We therefore undertook a textual, contextual and purposive analysis of this definition in order to address the question that was raised. Based on that analysis, it is our view that it is the end use of captured carbon that should be used in quantifying the amount of captured carbon in both eligible and ineligible use for the purposes of the definition of “actual eligible use percentage”.
As a result, in the situation described, Aco would be required to use measurements of the end use of its captured carbon, which occur at measurement points outside of its particular project boundaries. However, as the unanticipated fugitive emissions occur within Bco’s pipeline transportation network, Aco may be able to avail itself of the relief provided in subsections 211.92(6) and (7) of the Act. This is because such emissions would likely be due to extraordinary circumstances outside of the control of Aco. Whether such relief is available to a taxpayer in any particular situation is a question of fact that would need to be determined on a case-by-case basis considering all the particular facts and circumstances.

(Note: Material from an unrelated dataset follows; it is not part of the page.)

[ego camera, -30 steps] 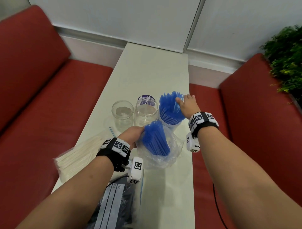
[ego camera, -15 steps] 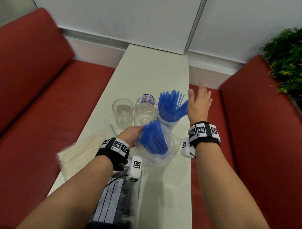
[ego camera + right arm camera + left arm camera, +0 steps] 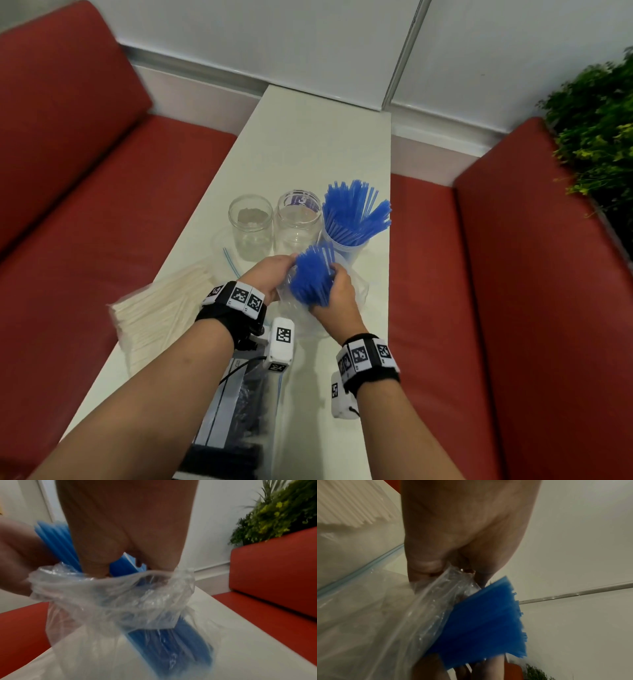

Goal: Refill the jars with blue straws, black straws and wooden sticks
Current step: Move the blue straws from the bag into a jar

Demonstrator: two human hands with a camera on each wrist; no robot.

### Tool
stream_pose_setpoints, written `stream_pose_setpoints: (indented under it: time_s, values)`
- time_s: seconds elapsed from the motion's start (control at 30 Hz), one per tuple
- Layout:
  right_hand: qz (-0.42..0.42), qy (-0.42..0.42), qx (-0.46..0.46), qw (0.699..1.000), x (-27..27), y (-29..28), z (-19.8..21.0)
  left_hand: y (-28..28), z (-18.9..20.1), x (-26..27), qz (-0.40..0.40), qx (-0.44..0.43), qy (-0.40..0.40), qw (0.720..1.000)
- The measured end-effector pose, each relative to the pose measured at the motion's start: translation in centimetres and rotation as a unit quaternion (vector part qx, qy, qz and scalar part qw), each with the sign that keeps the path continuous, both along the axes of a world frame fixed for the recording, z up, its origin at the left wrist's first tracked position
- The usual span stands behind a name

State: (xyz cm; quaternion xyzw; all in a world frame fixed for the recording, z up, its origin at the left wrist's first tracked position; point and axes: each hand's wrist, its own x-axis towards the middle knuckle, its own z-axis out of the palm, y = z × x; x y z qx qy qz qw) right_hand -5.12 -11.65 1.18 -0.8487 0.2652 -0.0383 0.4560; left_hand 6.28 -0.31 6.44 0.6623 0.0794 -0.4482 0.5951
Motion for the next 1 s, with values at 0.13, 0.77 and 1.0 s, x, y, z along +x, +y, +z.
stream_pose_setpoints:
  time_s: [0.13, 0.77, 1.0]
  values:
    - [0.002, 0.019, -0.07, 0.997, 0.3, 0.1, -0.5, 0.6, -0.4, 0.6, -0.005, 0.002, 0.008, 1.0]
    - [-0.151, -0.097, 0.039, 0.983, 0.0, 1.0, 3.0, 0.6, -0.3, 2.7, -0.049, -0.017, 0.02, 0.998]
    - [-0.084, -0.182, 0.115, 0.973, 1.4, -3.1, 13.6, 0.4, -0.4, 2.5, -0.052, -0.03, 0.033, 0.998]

We trust that these comments will be of assistance.
Yours truly,
Kimberley Wharram
Section Manager
for Division Director
Reorganizations Division
Income Tax Rulings Directorate
Legislative Policy and Regulatory Affairs Branch
FOOTNOTES
Note to reader: Because of our system requirements, the footnotes contained in the original document are shown below instead:
1 R.S.C., 1985, c. 1 (5th Supp.), as amended (the “Act”).